Palliative care doctor Marie Frings pointed out that after a euthanasia killing, “there is a chilling silence in the ward, nothing like the reflective silence following a natural death.”
“The atmosphere following a natural death is different from that following euthanasia,” she continued. “People are upset too, but it is not the same. There is not a deliberate act to cause death.”
Abortion staffers and trauma
It isn’t just euthanasia that has a negative effect on those committing it. Abortion staffers have also spoken frequently about being traumatized.
Dr. Rebecca Holmes, who still supports legal abortion, practiced for a time on how to commit D&E, or dilation and evacuation, abortions. But she stopped because she felt that abortion destroys a child.
“I knew I wouldn’t. I just didn’t want to. I just did not enjoy pulling the fetus out,” she said, adding, “That part actually wasn’t the problem for me, it wasn’t the choice. It was more just the sadness that the mother would, you know, that the child couldn’t have a chance… And personally, I just didn’t want – I just felt like I’d done enough. I just did not want to do them anymore.”
Another doctor said he struggled during abortion training with the notion of trying to save a premature baby one day and kill another the next. “I think when we did the second trimesters and learned D&Es and such, that’s always harder,” he said. “In the same [time period] you’re doing rotations in [premature obstetrics] where you’re… giving meds to these babies and trying to save them.”
Mother Jones once reported on the reactions from abortion interns, with one even becoming sick. “[The abortionist] intently leaned in closely and methodically pulled piece after piece of the fetuses out of the mother’s uterus, ignoring the attending staff’s whispers of horror — ‘It’s twins.
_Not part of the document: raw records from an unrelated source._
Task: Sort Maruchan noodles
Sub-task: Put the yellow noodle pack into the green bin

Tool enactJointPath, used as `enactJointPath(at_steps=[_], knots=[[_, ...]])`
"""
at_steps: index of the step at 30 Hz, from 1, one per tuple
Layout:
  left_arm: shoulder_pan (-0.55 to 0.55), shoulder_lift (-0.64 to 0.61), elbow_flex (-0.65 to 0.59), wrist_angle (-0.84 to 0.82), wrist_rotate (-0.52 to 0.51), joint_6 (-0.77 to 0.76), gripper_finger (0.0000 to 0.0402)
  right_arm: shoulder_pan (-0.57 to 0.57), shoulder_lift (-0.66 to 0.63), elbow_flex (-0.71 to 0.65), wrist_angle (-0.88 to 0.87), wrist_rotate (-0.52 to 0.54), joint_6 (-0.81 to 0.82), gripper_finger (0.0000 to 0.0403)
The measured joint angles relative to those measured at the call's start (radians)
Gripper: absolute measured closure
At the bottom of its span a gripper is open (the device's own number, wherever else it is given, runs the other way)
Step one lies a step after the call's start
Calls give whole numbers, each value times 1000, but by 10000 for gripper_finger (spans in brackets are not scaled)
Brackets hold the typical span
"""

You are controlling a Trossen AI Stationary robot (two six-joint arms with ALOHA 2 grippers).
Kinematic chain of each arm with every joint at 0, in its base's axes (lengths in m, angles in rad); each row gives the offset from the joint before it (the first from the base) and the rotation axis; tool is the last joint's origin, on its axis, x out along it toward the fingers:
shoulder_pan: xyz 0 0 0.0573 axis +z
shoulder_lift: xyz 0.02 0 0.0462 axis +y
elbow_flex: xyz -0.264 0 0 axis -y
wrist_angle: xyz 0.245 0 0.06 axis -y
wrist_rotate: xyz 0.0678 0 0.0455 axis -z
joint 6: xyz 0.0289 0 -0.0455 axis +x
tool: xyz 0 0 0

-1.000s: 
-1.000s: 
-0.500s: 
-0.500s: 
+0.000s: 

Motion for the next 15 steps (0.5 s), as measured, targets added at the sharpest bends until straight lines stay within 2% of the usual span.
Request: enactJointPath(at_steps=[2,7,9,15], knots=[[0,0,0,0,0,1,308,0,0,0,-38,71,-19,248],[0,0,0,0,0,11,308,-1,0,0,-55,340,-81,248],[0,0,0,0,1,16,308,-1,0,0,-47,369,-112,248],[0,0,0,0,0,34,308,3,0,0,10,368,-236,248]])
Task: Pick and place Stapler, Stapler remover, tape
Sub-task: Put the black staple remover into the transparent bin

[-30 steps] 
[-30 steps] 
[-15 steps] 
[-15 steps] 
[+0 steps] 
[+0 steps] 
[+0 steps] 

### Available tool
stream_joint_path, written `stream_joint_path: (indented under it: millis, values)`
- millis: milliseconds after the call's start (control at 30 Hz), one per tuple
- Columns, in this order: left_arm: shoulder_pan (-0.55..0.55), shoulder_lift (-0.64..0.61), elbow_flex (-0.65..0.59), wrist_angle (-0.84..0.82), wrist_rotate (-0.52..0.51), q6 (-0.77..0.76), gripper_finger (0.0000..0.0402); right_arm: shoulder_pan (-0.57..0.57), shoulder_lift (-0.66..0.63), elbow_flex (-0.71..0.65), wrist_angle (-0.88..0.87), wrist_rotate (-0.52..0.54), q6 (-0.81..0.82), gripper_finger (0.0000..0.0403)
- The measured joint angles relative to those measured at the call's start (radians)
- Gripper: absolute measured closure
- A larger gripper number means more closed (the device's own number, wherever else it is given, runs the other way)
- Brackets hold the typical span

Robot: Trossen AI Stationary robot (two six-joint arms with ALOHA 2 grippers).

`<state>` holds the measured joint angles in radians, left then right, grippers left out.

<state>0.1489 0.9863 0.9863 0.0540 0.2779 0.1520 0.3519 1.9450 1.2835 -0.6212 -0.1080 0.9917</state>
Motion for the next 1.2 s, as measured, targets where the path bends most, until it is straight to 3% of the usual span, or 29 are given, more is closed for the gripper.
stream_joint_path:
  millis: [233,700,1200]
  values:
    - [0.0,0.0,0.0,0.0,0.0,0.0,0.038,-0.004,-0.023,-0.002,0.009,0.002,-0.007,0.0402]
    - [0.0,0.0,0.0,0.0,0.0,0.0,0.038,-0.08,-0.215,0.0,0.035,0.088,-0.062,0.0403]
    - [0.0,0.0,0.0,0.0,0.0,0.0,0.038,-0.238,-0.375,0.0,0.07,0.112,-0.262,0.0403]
It’s twins’ — to each other,” the Mother Jones article read. “The intern reacted violently, running home, throwing up, and asking herself, ‘Is this right?’”
In a book, Jerome S. Legge Jr. wrote of how difficult abortions are to witness for medical staff, especially the first time. “One physician who… refused to perform D&E abortions commented, ‘Killing a baby is not the way I want to think about myself,’” wrote Legge. He went on to say, “Two physicians who did perform D&E felt strong emotional reactions during or following the terminations and had ‘occasional disquieted dreams.’”
Planned Parenthood abortionist Lisa Harris also spoke once about a study from late-term abortionist Warren Hern. “Hern found that D&E was ‘qualitatively a different procedure – both medically and emotionally –than early abortion,'” she wrote, adding, “Many of his staff members reported: ‘…serious emotional reactions that produced physiological symptoms, sleep disturbances (including disturbing dreams), effects on interpersonal relationships and moral anguish.’”
Other staffers at abortion facilities have said they experience nightmares, and pathologists have said they were traumatized by the bodies of aborted babies. Another nurse spoke of still having nightmares, 20 years later, while others had regular “emotional breakdowns.”
One abortionist, Benjamin Kalish, summed up the problem with both euthanasia and abortion perfectly. “Even now I feel a little peculiar about it,” he said. “Because as a physician I was trained to conserve life, and here I am destroying it.”